Marshall, então, volta sua obra para a discussão da cidade, talvez o maior símbolo moderno, e para isso recorre a Baudelaire e seus contos de "Spleen de Paris": a cidade pode funcionar ora como um lugar para troca de experiências entre as classes ou como um ambiente privado que mantém e acentua o status quo, no qual só aqueles que têm carruagens (séc XIX, tsc tsc) podem circular (eis o motivo pelo qual as ruas de Paris eram feitas de macadame na época, um material que fica lamacento no inverno e poeirento no verão, coisas não muito agradáveis aos pedestres). Finalmente, chegando ao ponto alto do livro, na minha opinião, nos deparamos com "a janela para a Europa" - São Petersburgo - e seus gênios - Púchkin, Gógol e Dostoiévski. Vibramos com o homem ordinário de Púchkin e com o homem do subterrâneo de Dostô quando eles enfrentam, respectivamente, o cavaleiro de bronze e o alto funcionário, metaforizando a (tentativa de) quebra da rígida sociedade russa e a luta por igualdade. Já com Gógol, somos levados a um passeio surrealista e cubista (aqui o anacronismo é permitido, como explica Marshall) pela Avenida Névski, e enriquecemos as ideias adquiridas primeiramente com Baudelaire sobre a cidade moderna. Por último, o autor dedica um capítulo ao seu próprio contexto: Nova York dos anos 60 e 70.
Ao terminar a leitura de "Tudo que é sólido desmancha no ar", não encontramos respostas às indagações das mulheres e homens modernos. Porém, de fato, o autor já havia nos alertado disso no início do livro: sua proposta não era solucionar nossos celeumas, mas sim analisá-los a fim de provocar reflexões para que nós busquemos nossas próprias soluções.

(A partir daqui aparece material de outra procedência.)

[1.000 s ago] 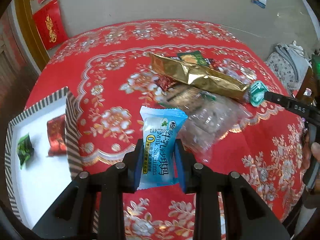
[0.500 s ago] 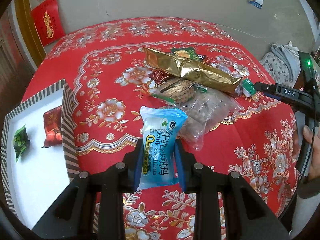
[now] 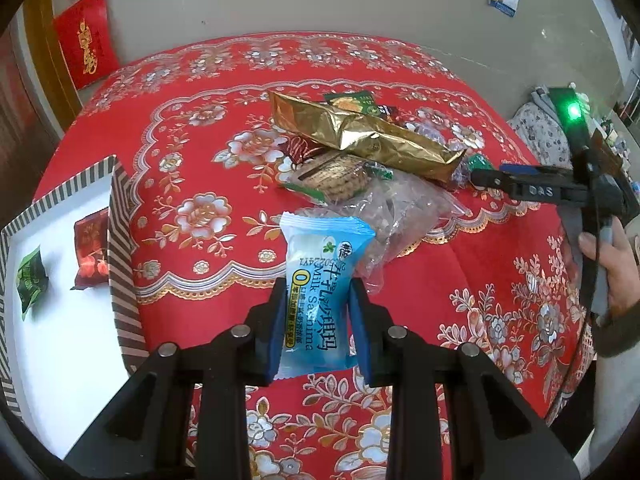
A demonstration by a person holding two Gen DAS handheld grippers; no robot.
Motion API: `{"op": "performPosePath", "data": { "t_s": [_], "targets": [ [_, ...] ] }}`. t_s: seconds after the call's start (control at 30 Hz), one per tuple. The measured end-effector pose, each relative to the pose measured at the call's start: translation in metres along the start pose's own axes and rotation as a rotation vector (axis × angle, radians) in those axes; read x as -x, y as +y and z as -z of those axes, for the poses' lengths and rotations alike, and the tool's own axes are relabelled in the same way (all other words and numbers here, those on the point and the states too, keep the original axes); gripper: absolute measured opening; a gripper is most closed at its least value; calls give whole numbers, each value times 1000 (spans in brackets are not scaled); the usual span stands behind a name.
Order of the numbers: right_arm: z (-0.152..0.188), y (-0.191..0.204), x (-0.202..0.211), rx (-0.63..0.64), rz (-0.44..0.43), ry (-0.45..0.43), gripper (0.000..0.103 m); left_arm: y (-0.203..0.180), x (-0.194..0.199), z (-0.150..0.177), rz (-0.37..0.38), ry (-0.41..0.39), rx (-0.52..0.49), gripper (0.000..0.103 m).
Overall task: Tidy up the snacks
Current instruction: 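Grasp the blue milk candy packet with the left tool while the right tool grasps the green sauce cup, then carry the blue packet and green cup into the white box and release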
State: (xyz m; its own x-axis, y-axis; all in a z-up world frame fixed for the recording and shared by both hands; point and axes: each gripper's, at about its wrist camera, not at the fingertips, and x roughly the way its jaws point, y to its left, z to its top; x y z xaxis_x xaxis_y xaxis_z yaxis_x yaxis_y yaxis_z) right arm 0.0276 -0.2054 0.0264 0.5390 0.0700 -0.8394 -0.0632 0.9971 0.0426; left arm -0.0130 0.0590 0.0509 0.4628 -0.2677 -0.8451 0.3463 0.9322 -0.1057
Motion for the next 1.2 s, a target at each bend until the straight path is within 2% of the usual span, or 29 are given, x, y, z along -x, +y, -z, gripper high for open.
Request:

Quero enfatizar que, mesmo que o leitor não esteja familiarizado com a obra dos escritores supracitados, conseguirá aproveitar o livro tanto quanto quem está. Por exemplo: eu mesma tinha lido apenas livros de Dostoiévski; no entanto, Marshall possui uma linguagem acessível, e pude compreender os pensamentos de Goethe, Marx e Baudelaire. É importante ressaltar, todavia, que o assunto não é esgotado, muito pelo contrário: fiquei com mais vontade ainda de ler "O Fausto" e o "Manifesto", além de querer reler "Memórias do Subsolo" (afinal, muitos pontos apontados pelo autor eram inéditos para mim, apesar de eu ter lido o livro). Assim, não há desculpa para não ler essa obra: ela é para todos os curiosos que estejam dispostos a embarcar numa viagem ao século XIX permeada por literatura, economia e urbanismo.